Yes, the Vatican. The two-part pilot takes the pair to countless countries via a handful of planes, all tracked by Indiana Jones-style maps. The world is set best with these big Spielbergian maps and winking Wilhelm screams—and worst with big expository conversations. That’s when it gets into the Assassin’s Creed pseudo-history mumbo jumbo about shadowy organizations, superstitious cults and protective orders. All that might be fun eventually, but they have to tease out all the good stuff, leaving us with not-so-exciting elements like a doltish arms dealer (Michael James Shaw) who keeps bumbling into Danny and Lexi’s path.

The maps also serve as flashback bookends, taking us back both a few years ago when Lexi and Danny were an item (and when Danny’s scruples kind of got her dad killed) and all the way back to 1942, when Nazis apparently found Cleopatra’s tomb. It’s an antiquity-hunting show, after all, so of course Nazis are all over it. The pace with which we run through the show’s sporadic range of settings is only matched by directors Michael Dinner and Alrick Riley’s dyspeptic pacing. Either Danny and Lexi are failing to banter with each other in a hallway or alley (the hallways of the outdoors), or there’s a fight in the back of a moving truck that’s resolved before any fun tension can be set-up and released with the action.

That action comes populated with two-shots, acted in a clash of camp and seriousness that could only be described as the two sides of Nicolas Cage’s career waging bitter war with themselves—and an uneven, network-style jokiness that constantly unsettles a drama already teetering on the edge of ridiculousness. Or perhaps the serious parts unfairly ground an adventure that wants to soar without any bearing on reality. But even opportunities for imaginative fun are botched, as problems are solved with money or by after-the-fact gadgetry explanations that are as unsatisfying as James Bond’s are fun.
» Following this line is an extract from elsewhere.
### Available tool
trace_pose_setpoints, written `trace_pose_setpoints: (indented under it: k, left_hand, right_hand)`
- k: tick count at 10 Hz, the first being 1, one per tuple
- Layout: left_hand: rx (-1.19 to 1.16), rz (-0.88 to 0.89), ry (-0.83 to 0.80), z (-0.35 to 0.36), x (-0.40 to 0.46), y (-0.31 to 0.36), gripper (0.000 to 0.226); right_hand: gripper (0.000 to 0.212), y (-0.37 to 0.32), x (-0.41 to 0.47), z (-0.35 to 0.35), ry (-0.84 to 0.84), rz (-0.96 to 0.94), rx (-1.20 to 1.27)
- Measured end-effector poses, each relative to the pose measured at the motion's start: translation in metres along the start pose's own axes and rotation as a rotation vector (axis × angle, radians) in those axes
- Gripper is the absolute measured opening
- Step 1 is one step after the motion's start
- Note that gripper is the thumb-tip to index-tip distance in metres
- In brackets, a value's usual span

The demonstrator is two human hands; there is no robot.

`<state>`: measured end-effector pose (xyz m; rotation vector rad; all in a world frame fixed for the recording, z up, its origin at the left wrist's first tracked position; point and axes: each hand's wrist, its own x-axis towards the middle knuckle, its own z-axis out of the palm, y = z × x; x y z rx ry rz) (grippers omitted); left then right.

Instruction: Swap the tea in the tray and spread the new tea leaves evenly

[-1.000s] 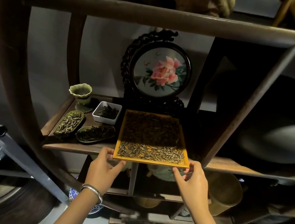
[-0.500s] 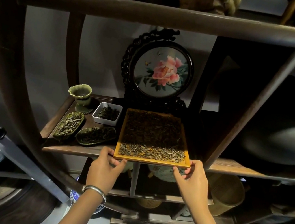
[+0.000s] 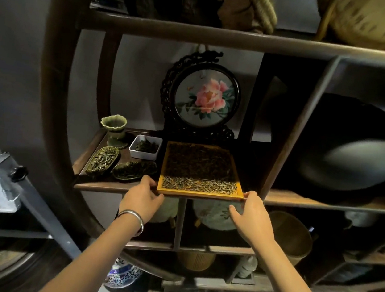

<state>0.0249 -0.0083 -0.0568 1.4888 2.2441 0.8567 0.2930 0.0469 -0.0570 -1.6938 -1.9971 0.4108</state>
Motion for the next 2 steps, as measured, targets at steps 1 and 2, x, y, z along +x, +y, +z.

Sometimes one of the gags from writers/creators Matthew Federman and Stephen Scaia will work, like when it’s revealed through text overlay that Lexi and Danny have accidentally parachuted into the Papal gardens in Vatican City. Blood & Treasure still has time to get weirder as it introduces secret societies and hopefully some Mummy-like magic, which could turn it into a nostalgic action-adventure with the tone of Legends of Tomorrow. Until the scattered show finds its groove, however, its main pleasure is watching Sofia Pernas devour her role and wondering what bigger, better things she’ll do in the future. Blood & Treasure is a recognizable Halloween costume and an unreliably silly piece of fodder that’s too dumb to be good and not crazy enough to be a good time.